- Your assignment:
After finding the line that contains "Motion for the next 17", give again that line and each one following it, exactly, until the records end.

- Data to examine:
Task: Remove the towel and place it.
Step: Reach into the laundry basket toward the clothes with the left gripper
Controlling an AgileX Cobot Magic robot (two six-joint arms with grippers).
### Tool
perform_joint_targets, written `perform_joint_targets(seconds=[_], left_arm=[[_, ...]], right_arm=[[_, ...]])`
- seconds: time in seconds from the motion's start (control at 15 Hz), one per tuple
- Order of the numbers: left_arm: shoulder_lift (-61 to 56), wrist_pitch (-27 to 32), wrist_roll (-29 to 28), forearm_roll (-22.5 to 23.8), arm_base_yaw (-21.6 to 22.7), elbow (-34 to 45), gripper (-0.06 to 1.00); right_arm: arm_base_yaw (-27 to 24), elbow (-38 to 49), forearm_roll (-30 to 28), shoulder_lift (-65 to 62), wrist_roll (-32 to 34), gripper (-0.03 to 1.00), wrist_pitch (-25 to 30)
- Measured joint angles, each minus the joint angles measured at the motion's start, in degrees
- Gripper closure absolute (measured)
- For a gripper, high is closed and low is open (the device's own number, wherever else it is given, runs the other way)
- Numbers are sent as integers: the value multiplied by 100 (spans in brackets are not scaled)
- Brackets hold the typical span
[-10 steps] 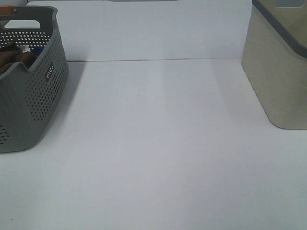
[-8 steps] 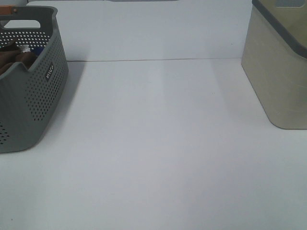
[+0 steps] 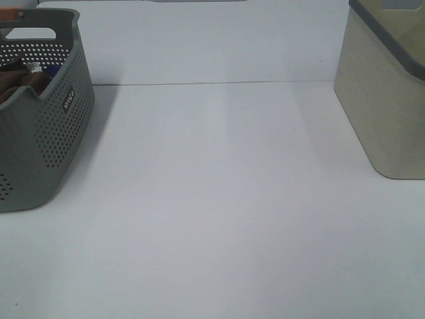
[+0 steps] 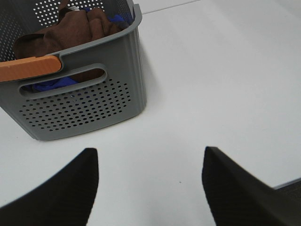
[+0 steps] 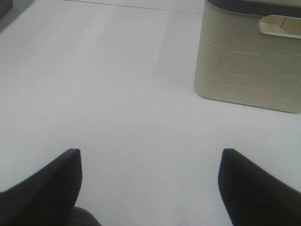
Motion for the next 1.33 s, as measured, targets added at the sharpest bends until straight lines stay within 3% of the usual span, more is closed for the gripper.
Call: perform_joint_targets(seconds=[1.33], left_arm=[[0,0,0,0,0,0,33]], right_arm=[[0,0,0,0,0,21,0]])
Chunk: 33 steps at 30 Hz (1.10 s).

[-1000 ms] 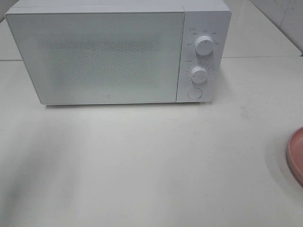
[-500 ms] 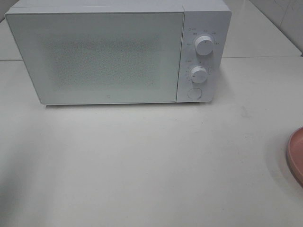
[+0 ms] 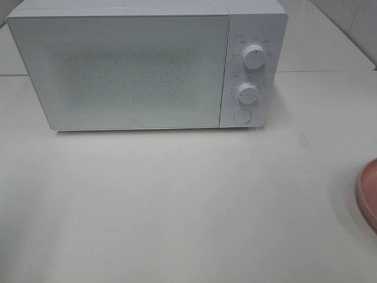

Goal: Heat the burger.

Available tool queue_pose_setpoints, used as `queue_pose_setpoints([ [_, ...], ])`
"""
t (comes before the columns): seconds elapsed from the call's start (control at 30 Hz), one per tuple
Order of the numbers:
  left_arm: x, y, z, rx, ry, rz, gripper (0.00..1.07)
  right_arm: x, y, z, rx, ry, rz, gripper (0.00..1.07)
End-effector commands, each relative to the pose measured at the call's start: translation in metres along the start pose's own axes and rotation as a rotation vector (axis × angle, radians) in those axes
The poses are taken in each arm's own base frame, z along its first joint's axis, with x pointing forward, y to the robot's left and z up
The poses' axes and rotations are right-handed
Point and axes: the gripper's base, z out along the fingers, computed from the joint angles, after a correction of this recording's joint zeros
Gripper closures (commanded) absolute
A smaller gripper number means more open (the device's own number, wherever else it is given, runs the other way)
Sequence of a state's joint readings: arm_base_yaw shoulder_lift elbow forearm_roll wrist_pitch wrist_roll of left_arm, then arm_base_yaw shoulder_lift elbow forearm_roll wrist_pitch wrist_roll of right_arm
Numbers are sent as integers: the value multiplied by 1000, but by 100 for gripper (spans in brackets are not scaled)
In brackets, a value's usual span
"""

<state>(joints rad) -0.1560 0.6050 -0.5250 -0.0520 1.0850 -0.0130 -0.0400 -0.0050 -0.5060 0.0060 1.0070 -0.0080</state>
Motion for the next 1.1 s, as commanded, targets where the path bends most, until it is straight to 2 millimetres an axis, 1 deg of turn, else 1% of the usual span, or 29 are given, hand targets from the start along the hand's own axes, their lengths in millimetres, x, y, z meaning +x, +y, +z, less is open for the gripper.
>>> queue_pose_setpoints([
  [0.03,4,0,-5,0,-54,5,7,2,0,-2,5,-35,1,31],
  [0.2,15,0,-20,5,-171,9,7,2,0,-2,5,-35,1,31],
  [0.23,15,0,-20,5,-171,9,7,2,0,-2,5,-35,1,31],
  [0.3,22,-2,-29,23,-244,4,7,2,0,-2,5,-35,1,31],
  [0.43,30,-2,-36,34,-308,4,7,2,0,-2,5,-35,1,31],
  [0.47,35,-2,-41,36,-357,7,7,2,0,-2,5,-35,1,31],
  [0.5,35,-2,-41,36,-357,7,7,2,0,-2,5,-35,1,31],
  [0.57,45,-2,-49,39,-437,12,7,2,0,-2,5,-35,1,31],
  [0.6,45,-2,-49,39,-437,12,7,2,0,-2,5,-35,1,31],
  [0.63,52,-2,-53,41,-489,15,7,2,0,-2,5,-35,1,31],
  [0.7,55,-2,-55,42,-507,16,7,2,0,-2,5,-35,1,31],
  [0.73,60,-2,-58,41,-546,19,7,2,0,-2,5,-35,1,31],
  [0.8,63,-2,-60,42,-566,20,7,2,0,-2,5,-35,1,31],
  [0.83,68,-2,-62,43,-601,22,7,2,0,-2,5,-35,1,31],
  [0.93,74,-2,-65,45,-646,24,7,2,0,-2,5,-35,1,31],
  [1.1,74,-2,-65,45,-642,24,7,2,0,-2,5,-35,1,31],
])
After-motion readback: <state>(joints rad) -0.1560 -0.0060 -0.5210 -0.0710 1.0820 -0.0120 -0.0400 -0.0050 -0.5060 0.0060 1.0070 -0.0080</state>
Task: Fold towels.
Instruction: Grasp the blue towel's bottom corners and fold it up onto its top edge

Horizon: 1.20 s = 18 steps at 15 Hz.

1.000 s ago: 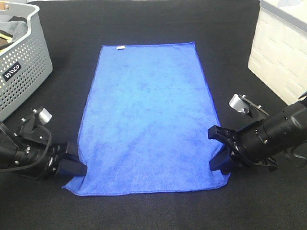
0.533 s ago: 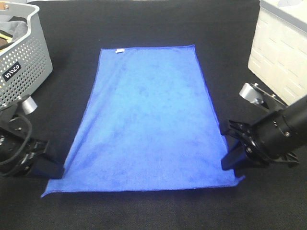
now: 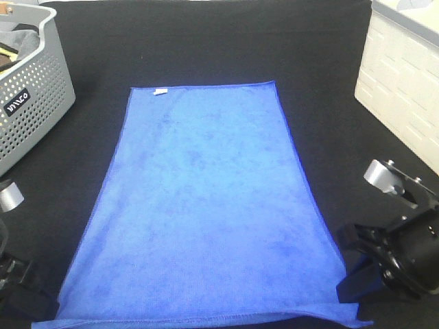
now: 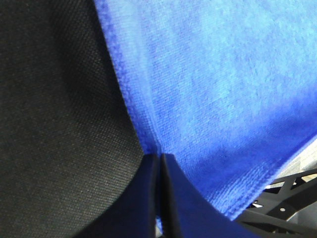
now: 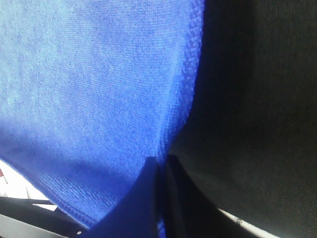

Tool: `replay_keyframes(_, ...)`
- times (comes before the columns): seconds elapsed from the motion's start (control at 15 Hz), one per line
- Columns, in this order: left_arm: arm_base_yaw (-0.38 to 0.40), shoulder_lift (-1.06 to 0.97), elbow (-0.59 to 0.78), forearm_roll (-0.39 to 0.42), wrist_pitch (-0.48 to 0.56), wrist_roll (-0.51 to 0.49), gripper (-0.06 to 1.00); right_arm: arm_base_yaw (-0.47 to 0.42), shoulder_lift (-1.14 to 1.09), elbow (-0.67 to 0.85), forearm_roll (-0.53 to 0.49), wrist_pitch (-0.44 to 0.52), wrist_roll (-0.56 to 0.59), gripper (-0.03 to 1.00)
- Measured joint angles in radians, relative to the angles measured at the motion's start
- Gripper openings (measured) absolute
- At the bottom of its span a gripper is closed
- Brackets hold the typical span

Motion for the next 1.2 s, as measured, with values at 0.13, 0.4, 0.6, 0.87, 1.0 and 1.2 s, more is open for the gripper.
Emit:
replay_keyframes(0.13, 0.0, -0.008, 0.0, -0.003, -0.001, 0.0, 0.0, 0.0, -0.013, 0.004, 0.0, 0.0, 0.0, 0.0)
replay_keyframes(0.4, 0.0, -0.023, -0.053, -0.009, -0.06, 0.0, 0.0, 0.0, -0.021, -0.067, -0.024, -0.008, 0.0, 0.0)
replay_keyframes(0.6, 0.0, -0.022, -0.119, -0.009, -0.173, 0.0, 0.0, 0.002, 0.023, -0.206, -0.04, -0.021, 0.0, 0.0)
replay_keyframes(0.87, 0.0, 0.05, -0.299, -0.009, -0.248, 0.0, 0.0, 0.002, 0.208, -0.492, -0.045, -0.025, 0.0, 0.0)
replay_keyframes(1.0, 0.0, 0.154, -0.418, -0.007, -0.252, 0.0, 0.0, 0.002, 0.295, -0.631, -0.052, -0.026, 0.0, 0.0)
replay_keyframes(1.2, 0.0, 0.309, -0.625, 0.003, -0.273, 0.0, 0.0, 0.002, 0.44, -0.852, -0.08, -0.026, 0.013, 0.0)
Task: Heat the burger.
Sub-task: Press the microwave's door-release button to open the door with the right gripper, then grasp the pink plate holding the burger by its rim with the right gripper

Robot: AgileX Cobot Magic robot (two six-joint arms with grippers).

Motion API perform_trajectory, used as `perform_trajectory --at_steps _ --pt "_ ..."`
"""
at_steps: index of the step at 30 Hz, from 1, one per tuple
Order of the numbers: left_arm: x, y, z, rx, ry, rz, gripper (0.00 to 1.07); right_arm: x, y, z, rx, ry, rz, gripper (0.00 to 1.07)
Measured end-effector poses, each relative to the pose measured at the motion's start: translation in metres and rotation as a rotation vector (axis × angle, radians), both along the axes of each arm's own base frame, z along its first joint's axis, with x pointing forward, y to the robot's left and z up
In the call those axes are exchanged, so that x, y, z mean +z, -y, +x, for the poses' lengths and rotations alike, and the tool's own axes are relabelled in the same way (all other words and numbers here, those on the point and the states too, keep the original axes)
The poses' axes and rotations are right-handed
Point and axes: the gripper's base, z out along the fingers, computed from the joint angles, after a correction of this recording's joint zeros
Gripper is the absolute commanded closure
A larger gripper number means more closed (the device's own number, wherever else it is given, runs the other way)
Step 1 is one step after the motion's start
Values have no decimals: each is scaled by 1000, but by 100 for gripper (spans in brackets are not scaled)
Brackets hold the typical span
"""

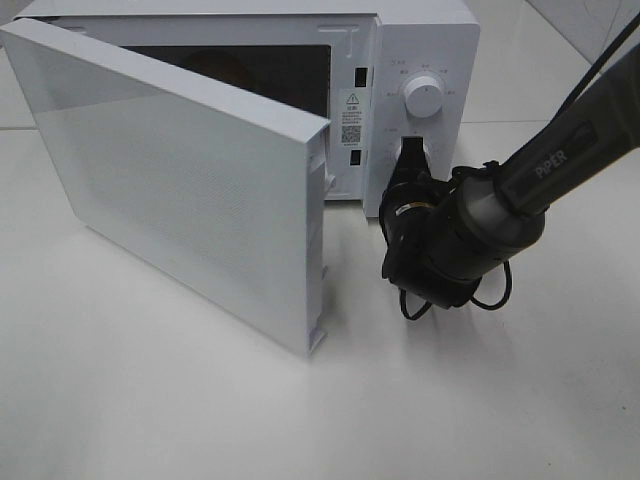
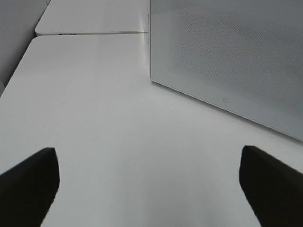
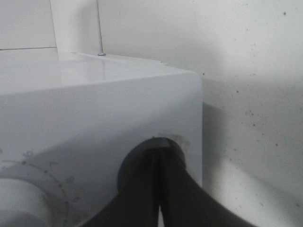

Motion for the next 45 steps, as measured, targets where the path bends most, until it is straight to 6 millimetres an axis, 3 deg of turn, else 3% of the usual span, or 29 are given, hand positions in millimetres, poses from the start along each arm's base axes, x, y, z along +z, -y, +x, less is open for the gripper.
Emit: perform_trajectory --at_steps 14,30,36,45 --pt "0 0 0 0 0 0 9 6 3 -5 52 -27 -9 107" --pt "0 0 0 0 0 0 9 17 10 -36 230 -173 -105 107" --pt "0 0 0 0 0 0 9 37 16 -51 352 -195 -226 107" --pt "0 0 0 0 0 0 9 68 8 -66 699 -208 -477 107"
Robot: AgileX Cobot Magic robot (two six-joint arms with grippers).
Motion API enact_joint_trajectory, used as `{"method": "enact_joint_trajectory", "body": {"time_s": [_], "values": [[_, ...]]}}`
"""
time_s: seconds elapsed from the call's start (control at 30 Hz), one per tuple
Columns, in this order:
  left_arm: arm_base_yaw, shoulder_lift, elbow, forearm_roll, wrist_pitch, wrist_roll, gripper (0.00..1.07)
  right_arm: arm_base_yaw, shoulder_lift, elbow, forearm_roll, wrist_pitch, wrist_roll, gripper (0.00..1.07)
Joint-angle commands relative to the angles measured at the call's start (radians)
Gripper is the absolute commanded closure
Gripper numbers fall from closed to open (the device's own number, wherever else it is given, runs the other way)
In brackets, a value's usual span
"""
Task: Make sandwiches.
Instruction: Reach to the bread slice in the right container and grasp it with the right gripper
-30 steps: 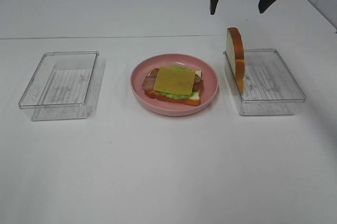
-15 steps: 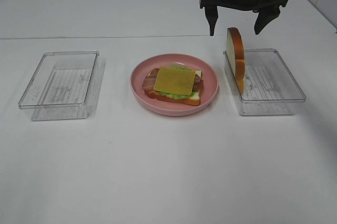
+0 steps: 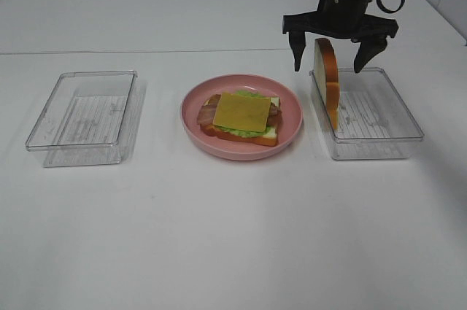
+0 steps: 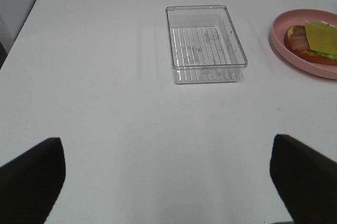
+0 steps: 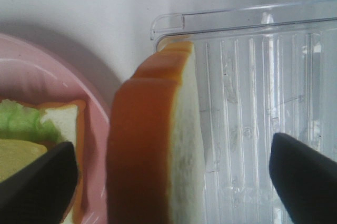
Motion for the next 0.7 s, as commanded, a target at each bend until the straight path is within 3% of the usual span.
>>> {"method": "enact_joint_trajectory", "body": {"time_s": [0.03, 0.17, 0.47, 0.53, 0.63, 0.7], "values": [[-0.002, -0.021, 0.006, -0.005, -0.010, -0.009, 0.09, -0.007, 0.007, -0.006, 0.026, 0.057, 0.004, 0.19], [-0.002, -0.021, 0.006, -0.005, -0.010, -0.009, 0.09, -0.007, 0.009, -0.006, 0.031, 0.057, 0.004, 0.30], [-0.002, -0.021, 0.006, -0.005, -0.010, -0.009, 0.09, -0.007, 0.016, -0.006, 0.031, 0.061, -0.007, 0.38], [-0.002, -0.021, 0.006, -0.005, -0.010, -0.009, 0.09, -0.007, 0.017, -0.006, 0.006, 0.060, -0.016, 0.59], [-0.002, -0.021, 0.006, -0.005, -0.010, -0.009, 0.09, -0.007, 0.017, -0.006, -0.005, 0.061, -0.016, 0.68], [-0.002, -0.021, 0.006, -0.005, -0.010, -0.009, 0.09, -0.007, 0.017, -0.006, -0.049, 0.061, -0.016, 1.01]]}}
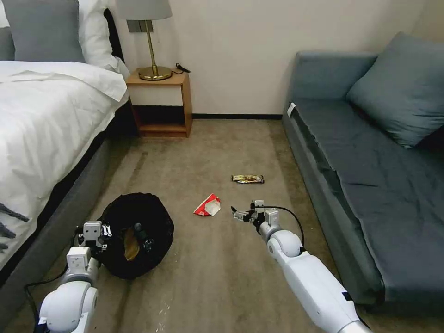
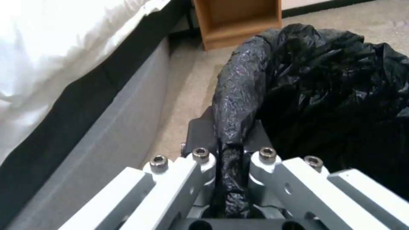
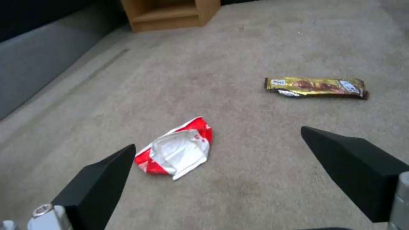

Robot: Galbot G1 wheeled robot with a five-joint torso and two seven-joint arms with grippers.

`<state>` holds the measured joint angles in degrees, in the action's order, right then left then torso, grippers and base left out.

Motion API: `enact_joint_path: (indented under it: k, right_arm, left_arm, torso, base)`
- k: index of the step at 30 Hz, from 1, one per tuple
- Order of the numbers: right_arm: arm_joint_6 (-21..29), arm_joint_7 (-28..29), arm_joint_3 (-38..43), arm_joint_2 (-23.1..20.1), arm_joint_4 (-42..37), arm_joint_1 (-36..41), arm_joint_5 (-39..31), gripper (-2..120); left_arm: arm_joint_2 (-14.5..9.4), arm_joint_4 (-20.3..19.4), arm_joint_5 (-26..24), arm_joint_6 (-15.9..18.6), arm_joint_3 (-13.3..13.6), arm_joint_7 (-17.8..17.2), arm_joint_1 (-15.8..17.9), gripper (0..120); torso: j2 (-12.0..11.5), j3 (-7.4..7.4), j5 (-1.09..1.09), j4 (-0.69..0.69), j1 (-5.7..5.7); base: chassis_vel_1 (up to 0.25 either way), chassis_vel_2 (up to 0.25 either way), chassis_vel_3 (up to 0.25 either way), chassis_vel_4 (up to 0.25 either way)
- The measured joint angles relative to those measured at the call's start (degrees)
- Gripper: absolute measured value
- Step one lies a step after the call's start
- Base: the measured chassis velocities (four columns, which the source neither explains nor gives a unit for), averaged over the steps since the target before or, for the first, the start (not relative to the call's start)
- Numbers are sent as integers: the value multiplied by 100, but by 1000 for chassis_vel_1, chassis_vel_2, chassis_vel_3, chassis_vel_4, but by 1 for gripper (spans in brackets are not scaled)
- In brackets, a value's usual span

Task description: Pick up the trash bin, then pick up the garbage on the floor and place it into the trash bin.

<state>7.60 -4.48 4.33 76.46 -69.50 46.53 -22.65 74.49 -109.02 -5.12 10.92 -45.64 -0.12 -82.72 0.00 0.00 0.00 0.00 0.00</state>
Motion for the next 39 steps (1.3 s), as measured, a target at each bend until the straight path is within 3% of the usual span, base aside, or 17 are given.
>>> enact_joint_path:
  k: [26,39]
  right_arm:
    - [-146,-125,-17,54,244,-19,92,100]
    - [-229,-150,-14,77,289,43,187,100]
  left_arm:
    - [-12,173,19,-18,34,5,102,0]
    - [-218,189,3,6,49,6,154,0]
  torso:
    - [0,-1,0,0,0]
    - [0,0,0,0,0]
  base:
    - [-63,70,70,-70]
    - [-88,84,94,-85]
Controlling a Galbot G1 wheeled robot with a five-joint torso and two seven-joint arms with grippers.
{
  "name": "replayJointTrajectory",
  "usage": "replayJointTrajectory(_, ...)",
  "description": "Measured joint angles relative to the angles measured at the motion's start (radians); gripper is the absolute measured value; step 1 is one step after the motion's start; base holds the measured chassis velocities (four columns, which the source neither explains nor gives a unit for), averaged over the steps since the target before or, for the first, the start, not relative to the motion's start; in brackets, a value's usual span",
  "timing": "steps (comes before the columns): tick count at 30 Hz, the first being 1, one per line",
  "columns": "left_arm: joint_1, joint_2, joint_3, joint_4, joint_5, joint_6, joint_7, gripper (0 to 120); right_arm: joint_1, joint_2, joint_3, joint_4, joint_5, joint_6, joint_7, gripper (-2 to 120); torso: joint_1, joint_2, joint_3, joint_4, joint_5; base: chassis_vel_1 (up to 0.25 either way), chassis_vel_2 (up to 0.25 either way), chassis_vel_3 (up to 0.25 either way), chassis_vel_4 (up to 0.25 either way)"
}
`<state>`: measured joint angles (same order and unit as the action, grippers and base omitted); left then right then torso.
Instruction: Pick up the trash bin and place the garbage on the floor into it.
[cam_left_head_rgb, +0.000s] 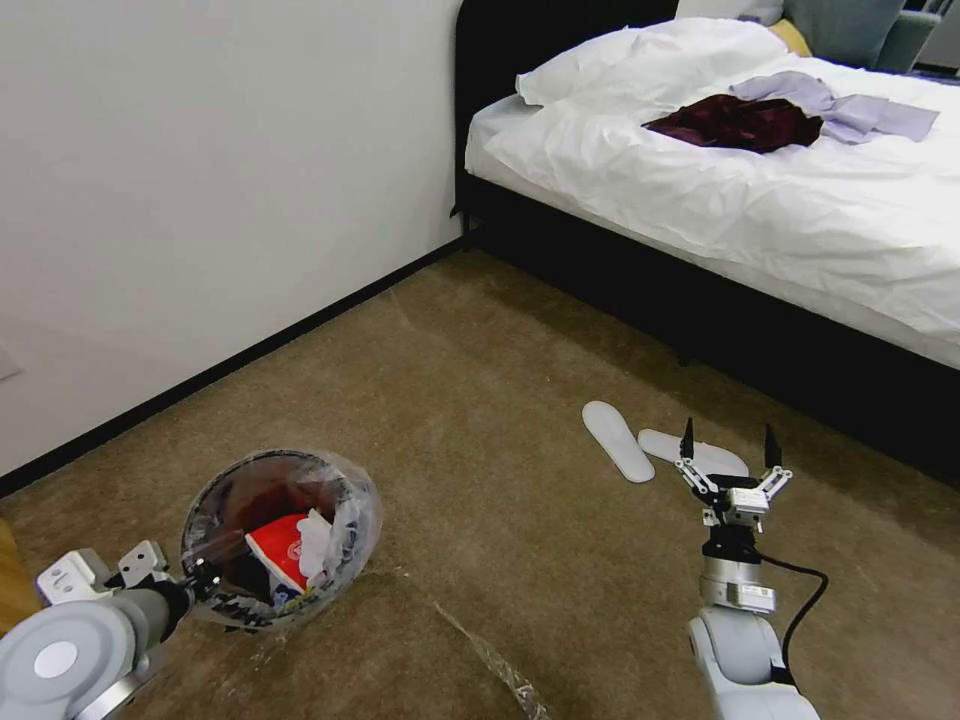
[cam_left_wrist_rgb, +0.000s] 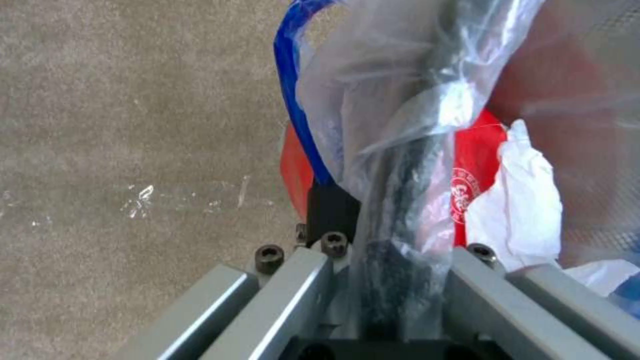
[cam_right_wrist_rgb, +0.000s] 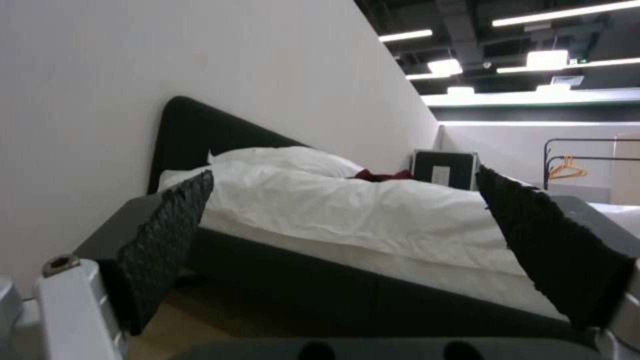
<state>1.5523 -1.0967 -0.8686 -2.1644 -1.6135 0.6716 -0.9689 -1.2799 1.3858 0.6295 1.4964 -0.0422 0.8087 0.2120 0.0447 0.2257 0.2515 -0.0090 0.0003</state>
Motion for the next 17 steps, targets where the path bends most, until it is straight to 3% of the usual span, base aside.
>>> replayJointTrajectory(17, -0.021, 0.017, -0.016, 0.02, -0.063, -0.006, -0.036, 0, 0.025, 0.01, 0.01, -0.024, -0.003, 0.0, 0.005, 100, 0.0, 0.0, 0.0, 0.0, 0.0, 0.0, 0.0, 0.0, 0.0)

- Solution for this problem:
Motion for the next 17 steps, targets where the path bends most, until it is straight to 3% of the usual span, base aside.
>>> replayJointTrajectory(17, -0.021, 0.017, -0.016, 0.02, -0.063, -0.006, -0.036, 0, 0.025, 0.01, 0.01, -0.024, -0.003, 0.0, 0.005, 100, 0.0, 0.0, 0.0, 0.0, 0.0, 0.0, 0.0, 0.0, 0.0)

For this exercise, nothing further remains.